BRONSON
DIRECTED BY Nicolas Winding Refn
STARRING: Tom Hardy, Matt King, James Lance, Amanda Burton
***
Danish director Nicolas Winding Refn made his name with the Pusher trilogy – and, er, Miss Marple – but Bronson is something else. Inspired by the infamous prisoner Charles Bronson (real name Michael Paterson), who has spent 30 of his 34 years of incarceration in solitary, the narrative is twisted by the director into a meditation on creativity and fame. It’s oddly theatrical, borrowing some of Kenneth Anger’s homoerotic playfulness, and his ironic use of music (Pet Shop Boys, New Order, Wagner).
There’s also a slightly artificial sense of Britishness that threatens to turn it into The Loneliness Of The Long-Distance Nihilist.
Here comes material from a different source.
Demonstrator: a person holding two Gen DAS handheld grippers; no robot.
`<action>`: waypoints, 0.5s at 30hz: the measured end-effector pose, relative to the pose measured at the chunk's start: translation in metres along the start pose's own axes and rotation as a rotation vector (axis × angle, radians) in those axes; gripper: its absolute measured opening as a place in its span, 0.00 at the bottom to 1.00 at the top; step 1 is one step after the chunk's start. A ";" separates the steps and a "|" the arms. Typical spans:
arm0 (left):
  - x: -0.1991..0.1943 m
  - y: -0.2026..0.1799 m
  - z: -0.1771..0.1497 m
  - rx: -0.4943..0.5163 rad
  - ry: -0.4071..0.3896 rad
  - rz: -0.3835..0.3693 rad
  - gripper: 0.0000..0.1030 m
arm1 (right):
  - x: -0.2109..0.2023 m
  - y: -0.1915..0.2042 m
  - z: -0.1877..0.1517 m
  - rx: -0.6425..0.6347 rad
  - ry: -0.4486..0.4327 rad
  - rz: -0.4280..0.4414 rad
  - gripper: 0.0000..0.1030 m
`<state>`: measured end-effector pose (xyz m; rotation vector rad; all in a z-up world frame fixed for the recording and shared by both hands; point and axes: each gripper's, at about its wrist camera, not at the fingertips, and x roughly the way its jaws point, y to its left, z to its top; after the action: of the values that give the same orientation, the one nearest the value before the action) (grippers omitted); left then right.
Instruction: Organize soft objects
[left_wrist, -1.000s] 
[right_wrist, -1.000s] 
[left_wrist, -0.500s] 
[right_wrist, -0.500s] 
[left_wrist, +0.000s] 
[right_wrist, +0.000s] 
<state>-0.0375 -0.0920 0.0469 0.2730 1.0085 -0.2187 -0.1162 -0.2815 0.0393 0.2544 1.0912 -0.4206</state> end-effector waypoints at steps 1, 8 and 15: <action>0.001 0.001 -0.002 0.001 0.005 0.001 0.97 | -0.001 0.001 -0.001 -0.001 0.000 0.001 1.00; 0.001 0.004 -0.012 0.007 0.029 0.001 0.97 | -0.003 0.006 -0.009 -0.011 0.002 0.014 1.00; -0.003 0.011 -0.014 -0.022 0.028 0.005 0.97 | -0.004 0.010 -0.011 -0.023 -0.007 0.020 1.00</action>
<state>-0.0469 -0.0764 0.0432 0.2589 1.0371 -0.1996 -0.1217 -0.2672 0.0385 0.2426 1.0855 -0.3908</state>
But the artifice and the ultraviolence are held together by fierce central performance by Tom Hardy. His Bronson’s owes something to Malcolm’s McDowell’s Alex in A Clockwork Orange. He’s more of a dog than a man, flickering between sweet compliance and illogical rage, ending up daubed like a Francis Bacon death mask. So successful is Hardy at establishing the reflexive dread of his character that he undermines the director’s conclusion, that Bronson is a lost soul searching for self-expression.